## TASK TO CARRY OUT
Restate the data word for word. Leave the pictures out.
____ DATA BELOW
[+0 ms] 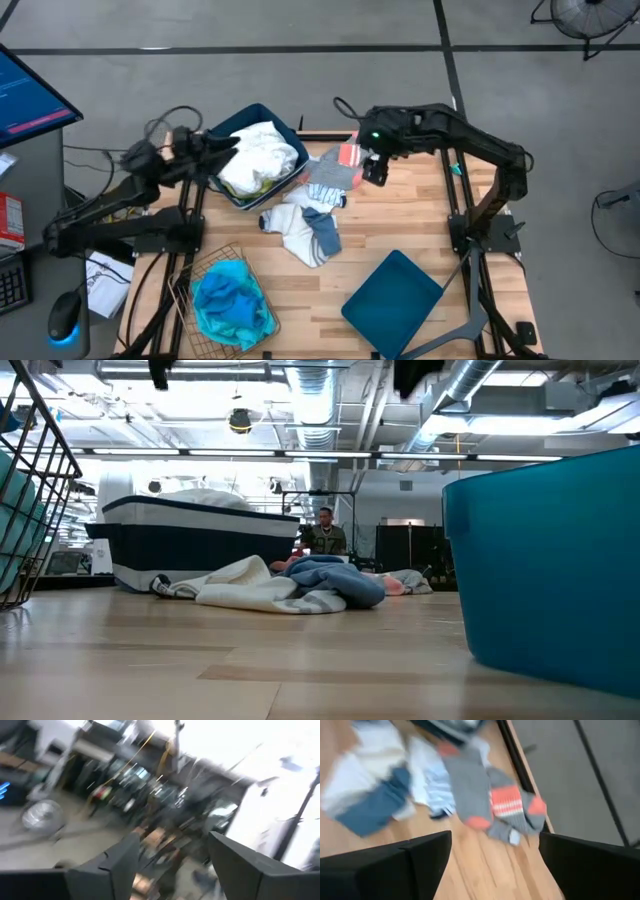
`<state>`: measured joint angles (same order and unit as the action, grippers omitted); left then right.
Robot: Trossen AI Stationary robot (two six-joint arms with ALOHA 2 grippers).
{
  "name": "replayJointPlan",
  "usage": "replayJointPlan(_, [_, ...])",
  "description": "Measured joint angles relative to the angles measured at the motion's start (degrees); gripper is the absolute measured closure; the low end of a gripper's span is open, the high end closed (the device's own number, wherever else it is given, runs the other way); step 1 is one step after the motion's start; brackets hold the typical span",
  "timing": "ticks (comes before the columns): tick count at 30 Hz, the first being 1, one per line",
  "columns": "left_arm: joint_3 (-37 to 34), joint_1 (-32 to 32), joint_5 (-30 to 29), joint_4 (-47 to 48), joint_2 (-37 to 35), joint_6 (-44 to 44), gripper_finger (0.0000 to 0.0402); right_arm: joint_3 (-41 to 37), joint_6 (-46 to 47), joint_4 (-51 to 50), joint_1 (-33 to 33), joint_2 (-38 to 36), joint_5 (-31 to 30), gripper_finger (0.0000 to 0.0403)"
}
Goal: Pick & Place Cloths
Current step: Put the bottom gray sock into the blue bin
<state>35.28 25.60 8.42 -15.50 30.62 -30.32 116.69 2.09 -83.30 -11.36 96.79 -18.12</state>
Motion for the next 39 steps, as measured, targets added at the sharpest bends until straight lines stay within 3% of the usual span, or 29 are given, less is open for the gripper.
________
## RESULT OF THIS TASK
[+0 ms] 
`<state>`: measured joint angles (same order and unit as the action, grippers omitted); left then right.
Robot: Trossen AI Stationary robot (two six-joint arms with ALOHA 2 grippers).
{
  "name": "replayJointPlan",
  "usage": "replayJointPlan(_, [_, ...])",
  "description": "Measured joint angles relative to the angles measured at the motion's start (degrees); gripper is the absolute measured closure; the low end of a gripper's span is open, the high end closed (the device's own number, wherever else it is given, runs the other way); step 1 is one step after the motion's start; brackets hold the typical span",
  "timing": "ticks (comes before the columns): tick count at 30 Hz, the first being 1, one per line",
  "columns": "left_arm: joint_3 (-37 to 34), joint_1 (-32 to 32), joint_5 (-30 to 29), joint_4 (-47 to 48), joint_2 (-37 to 35), joint_6 (-44 to 44), gripper_finger (0.0000 to 0.0402); right_arm: joint_3 (-41 to 37), joint_6 (-46 to 47), joint_4 (-51 to 50), joint_1 (-33 to 33), joint_2 (-38 to 36), joint_5 (-31 to 30), gripper_finger (0.0000 to 0.0403)"
}
Goal: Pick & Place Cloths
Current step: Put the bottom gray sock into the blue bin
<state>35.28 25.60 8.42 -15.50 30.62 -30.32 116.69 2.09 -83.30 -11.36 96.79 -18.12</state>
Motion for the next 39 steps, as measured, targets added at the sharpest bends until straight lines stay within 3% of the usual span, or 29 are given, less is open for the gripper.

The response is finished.